Residential care facilities are expected to continue taking preventative measures including screening employees, residents and visitors for COVID-19 symptoms, providing them with face masks and gloves, requiring frequent hand-washing and cleaning common areas. The CMS rules places strict requirements on visits. Indoors visits, in particular must meet conditions including:
• Only one visitor per resident will be allowed inside at a time.
• Visitors must wear masks.
• Visitors, residents and staff must adhere to social-distancing guidelines.
• Visitors must be quickly directed to a designated meeting area, and can’t roam the halls or visit common-room areas.
But residents are allowed visits at qualifying nursing homes, and federal regulators can sanction nursing homes that prohibit a visitation without a valid medical reason.
The CMS rule only applies to nursing homes that receive funding through Medicare or Medicaid, and doesn’t apply to assisted-living homes or other types of residential care facilities.
The Missouri Department of Health and Senior Services is expected to announce similar rules allowing indoor visits to assisted-living communities and other types of residential care facilities that are regulated by state or local authorities, said Bill Bates, CEO of LeadingAge Missouri.
After the ban was enacted in March, family members of nursing homes residents were only allowed to visit them for “compassionate care,” or end-of-live visits.
But many families in the St.
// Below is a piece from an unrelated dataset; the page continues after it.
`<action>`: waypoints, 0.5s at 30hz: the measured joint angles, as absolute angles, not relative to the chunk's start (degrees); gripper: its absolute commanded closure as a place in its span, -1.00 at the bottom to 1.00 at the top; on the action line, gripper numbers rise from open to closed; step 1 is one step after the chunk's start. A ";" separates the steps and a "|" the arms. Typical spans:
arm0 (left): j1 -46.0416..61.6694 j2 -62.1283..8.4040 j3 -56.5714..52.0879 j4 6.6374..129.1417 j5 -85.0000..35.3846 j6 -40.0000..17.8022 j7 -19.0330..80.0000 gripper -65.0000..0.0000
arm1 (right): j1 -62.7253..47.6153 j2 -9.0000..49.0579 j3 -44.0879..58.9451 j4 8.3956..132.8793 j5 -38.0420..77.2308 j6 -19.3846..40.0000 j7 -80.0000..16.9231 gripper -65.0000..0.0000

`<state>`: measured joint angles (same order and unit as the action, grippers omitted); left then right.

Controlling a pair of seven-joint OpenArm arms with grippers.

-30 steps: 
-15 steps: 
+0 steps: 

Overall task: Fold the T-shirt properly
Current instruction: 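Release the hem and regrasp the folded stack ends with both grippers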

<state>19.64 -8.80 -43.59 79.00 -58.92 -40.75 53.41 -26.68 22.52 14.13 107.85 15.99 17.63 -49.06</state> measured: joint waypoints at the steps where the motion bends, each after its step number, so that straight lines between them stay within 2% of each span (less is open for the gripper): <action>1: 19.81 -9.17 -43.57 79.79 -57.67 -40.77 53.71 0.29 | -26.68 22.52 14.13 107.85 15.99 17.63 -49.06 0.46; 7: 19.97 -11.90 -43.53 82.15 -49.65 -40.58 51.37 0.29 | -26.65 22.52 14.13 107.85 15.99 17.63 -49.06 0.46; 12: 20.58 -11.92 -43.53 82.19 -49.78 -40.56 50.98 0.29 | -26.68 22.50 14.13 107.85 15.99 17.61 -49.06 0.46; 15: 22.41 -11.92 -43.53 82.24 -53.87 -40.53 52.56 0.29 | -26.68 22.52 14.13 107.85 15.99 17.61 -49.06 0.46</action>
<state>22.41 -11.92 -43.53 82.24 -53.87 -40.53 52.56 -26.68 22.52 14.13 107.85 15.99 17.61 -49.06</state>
Louis complained of difficulty getting information about loved ones living inside facilities where the virus spread, in some cases calling facilities only to learn their loved ones were infected with COVID-19 days earlier. The CMS rule also expands the reasons a family member would be allowed a “compassionate care” visit at a nursing home reporting new COVID-19 cases.
The visits will also allow families to install video cameras in residents’ rooms under a new Missouri law. Though the law went into effect Sept. 3, many families weren’t able to get inside the homes to start the process, Moore said. Her agency is bracing for calls from concerned families.
“We’re concerned about what people are going to find when they are able to get in,” Moore said. “We are probably going to be seeing a lot of people seeing their family members for the first time.”